• **Task details**: Below are some entries. Reproduce them word for word.

• **Items from a data source**:
>>>>
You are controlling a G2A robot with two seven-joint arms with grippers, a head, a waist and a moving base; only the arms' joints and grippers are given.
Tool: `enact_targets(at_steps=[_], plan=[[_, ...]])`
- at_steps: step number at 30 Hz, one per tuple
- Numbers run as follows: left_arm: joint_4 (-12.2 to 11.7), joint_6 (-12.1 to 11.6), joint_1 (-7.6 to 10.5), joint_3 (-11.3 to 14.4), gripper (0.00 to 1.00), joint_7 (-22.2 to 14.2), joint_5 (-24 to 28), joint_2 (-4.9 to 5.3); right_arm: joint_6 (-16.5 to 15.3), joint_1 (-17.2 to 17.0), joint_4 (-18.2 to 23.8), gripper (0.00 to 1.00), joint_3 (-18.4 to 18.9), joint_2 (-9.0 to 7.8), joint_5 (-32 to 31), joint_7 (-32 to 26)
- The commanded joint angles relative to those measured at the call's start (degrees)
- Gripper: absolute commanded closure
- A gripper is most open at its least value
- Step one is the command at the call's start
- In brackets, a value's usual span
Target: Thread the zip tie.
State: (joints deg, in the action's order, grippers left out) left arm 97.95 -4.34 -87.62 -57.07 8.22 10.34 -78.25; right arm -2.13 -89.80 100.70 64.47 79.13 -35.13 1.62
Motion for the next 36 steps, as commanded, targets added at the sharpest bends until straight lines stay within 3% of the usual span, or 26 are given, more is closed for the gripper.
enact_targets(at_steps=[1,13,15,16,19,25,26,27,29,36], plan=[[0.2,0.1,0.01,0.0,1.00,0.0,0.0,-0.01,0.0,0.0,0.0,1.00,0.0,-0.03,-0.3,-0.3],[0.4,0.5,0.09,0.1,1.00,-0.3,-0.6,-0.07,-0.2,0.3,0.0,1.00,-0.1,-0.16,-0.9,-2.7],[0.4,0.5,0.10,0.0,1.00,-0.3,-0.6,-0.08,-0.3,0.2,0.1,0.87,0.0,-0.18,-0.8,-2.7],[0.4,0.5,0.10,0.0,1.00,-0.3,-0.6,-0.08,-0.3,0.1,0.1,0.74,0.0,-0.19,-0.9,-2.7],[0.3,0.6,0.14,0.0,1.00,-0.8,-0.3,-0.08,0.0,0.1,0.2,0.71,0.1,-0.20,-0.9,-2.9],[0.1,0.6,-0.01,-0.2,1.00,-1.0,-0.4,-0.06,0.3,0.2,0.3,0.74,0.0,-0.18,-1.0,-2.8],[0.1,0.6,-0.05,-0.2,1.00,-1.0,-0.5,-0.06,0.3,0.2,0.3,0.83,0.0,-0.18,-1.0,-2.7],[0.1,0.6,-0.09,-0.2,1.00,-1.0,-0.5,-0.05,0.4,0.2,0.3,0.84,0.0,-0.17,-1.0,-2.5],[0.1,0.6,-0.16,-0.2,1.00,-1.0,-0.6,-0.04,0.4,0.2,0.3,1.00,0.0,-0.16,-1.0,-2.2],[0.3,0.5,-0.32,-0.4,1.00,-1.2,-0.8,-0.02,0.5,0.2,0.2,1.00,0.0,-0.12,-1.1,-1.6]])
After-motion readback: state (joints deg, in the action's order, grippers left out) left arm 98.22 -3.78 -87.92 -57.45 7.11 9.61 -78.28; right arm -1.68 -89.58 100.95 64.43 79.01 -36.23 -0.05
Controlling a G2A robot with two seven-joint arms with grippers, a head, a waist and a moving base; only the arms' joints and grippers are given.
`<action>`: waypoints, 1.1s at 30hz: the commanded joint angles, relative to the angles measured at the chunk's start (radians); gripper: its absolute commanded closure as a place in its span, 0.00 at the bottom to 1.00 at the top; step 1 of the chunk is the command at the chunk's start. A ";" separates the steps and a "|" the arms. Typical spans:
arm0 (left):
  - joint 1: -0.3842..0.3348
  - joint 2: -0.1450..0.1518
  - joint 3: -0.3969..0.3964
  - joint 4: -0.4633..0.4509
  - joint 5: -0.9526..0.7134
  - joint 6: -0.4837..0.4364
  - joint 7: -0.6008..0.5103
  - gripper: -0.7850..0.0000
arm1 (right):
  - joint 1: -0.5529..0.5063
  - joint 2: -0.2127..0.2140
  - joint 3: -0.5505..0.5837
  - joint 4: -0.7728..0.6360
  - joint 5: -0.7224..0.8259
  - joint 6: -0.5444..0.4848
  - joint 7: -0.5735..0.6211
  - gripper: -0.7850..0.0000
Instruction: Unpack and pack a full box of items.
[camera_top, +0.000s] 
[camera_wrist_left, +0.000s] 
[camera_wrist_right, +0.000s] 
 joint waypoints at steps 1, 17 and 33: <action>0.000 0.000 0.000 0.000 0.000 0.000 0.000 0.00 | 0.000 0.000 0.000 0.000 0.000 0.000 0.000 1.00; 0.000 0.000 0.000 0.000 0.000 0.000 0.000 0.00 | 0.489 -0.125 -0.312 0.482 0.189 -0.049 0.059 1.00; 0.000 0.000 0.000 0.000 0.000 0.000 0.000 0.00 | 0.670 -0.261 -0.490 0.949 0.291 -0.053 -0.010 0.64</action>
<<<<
• **Response area**:
You are controlling a G2A robot with two seven-joint arms with grippers, a head, a waist and a moving base; only the arms' joints and grippers are given.
Tool: `enact_targets(at_steps=[_], plan=[[_, ...]])`
- at_steps: step number at 30 Hz, one per tuple
- Numbers run as follows: left_arm: joint_4 (-12.2 to 11.7), joint_6 (-12.1 to 11.6), joint_1 (-7.6 to 10.5), joint_3 (-11.3 to 14.4), gripper (0.00 to 1.00), joint_7 (-22.2 to 14.2), joint_5 (-24 to 28), joint_2 (-4.9 to 5.3); right_arm: joint_6 (-16.5 to 15.3), joint_1 (-17.2 to 17.0), joint_4 (-18.2 to 23.8), gripper (0.00 to 1.00), joint_3 (-18.4 to 18.9), joint_2 (-9.0 to 7.8), joint_5 (-32 to 31), joint_7 (-32 to 26)
- The commanded joint angles relative to those measured at the call's start (degrees)
- Gripper: absolute commanded closure
- A gripper is most open at its least value
- Step one is the command at the call's start
- In brackets, a value's usual span
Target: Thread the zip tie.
State: (joints deg, in the action's order, grippers left out) left arm 97.95 -4.34 -87.62 -57.07 8.22 10.34 -78.25; right arm -2.13 -89.80 100.70 64.47 79.13 -35.13 1.62
Motion for the next 36 steps, as commanded, targets added at the sharpest bends until straight lines stay within 3% of the usual span, or 26 are given, more is closed for the gripper.
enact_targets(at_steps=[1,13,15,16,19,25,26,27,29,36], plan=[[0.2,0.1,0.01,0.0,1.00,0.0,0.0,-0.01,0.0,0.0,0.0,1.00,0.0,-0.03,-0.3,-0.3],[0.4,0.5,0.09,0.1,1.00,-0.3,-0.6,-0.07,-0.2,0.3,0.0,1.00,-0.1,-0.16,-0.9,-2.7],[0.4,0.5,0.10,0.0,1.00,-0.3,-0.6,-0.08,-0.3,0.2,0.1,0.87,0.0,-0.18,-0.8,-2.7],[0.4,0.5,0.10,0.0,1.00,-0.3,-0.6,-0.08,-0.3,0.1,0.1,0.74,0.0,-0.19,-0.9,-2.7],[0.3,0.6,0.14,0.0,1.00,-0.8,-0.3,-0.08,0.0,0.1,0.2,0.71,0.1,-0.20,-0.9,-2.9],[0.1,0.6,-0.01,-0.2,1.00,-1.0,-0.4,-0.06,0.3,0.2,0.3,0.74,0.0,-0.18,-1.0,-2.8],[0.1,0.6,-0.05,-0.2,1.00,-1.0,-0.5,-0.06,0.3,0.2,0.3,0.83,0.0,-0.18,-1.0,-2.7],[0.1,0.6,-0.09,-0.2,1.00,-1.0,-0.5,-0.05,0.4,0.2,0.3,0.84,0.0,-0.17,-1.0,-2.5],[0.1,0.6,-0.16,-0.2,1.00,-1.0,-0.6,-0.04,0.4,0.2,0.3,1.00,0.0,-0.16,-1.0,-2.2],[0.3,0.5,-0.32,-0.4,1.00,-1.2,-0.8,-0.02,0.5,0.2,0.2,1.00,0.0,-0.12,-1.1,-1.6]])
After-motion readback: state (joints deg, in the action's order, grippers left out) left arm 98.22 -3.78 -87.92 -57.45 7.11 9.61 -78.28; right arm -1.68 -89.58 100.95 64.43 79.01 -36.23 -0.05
Controlling a G2A robot with two seven-joint arms with grippers, a head, a waist and a moving base; only the arms' joints and grippers are given.
`<action>`: waypoints, 1.1s at 30hz: the commanded joint angles, relative to the angles measured at the chunk's start (radians); gripper: its absolute commanded closure as a place in its span, 0.00 at the bottom to 1.00 at the top; step 1 of the chunk is the command at the chunk's start. A ";" separates the steps and a "|" the arms. Typical spans:
arm0 (left):
  - joint 1: -0.3842..0.3348
  - joint 2: -0.1450..0.1518
  - joint 3: -0.3969..0.3964
  - joint 4: -0.4633..0.4509
  - joint 5: -0.9526..0.7134
  - joint 6: -0.4837..0.4364
  - joint 7: -0.6008..0.5103
  - gripper: -0.7850..0.0000
arm1 (right):
  - joint 1: -0.5529..0.5063
  - joint 2: -0.2127..0.2140
  - joint 3: -0.5505..0.5837
  - joint 4: -0.7728..0.6360
  - joint 5: -0.7224..0.8259
  - joint 6: -0.5444..0.4848
  - joint 7: -0.5735..0.6211
  - gripper: -0.7850..0.0000
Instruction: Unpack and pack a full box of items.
[camera_top, +0.000s] 
[camera_wrist_left, +0.000s] 
[camera_wrist_right, +0.000s] 
 joint waypoints at steps 1, 17 and 33: <action>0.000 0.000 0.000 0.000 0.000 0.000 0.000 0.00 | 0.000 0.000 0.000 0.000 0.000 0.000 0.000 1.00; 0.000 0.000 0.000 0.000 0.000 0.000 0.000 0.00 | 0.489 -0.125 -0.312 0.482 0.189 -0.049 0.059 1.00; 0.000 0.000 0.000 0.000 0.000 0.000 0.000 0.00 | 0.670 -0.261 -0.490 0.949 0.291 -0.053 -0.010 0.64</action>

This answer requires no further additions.